Task prompt
Provide only the number of lines in the data below that contain the string "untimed".

Data
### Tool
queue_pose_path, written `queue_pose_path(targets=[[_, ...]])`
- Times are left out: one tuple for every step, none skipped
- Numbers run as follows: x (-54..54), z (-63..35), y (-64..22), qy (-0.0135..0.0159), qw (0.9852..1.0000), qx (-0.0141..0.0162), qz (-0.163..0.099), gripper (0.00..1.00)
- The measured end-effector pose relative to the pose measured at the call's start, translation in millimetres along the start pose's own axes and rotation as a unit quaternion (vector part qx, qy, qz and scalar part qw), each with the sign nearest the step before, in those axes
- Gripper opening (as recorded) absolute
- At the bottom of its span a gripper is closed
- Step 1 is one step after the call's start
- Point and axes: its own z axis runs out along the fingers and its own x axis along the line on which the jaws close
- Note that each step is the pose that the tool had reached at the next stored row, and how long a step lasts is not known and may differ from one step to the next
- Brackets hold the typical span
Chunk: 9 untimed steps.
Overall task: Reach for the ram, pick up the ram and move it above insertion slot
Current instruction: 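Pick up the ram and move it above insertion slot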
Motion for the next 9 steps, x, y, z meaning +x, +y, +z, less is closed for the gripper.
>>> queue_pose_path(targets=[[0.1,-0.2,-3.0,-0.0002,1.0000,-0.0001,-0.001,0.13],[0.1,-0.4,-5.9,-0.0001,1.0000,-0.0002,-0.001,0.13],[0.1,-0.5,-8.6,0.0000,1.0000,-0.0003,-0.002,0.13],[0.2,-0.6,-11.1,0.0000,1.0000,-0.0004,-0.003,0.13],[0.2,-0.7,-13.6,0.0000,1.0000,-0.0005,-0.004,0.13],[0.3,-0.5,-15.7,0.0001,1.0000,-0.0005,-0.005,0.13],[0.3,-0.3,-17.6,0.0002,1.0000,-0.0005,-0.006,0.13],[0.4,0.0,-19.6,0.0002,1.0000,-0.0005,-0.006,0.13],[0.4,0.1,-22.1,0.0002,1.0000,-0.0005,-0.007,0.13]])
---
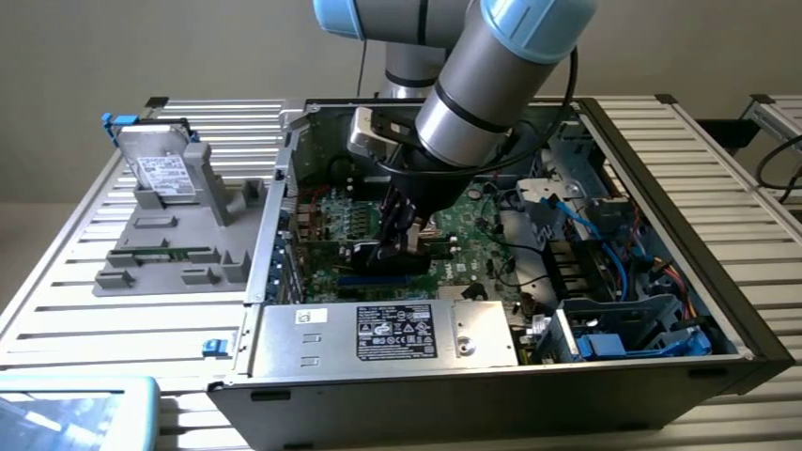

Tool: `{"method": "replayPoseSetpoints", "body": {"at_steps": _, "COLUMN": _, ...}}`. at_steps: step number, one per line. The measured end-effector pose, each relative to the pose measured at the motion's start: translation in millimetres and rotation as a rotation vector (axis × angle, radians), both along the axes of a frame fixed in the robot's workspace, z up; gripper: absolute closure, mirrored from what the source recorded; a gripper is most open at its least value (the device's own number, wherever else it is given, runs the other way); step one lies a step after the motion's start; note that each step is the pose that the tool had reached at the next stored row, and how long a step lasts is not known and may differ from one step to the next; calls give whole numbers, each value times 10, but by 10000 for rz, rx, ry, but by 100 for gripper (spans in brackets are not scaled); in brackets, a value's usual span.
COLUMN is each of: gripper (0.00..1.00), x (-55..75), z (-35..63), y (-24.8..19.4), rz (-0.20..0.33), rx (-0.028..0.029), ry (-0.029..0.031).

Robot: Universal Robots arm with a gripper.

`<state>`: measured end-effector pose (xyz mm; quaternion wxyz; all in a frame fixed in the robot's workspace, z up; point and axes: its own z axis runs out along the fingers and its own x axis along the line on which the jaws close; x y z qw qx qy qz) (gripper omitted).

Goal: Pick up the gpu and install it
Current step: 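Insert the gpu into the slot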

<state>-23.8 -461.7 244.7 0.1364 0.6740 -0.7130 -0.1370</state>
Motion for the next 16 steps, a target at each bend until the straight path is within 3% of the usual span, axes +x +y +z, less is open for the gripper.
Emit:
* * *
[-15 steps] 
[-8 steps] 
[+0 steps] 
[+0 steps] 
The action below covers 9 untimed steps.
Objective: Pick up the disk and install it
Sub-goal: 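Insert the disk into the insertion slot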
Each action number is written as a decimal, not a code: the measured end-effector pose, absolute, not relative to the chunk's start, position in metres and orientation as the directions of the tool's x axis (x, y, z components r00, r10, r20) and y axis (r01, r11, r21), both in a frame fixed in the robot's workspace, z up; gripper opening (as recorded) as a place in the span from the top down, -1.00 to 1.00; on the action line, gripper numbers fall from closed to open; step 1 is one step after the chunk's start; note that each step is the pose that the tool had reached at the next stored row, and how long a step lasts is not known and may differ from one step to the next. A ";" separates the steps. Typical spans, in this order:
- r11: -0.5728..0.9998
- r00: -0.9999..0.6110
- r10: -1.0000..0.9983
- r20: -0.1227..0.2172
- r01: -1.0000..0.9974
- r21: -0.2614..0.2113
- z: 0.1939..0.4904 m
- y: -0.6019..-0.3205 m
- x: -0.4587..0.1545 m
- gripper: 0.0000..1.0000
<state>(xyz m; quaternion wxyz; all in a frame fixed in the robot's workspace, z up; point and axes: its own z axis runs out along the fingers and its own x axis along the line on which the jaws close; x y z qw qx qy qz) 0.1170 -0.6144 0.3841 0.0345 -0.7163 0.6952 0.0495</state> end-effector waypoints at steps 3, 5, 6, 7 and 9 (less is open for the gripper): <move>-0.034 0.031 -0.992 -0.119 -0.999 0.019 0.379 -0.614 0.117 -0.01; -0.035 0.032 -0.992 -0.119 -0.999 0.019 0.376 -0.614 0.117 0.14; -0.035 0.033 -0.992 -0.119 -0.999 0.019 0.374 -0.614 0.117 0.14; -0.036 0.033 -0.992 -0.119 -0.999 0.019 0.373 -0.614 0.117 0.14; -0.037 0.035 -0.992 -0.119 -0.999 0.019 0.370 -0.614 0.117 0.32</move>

Problem solution
2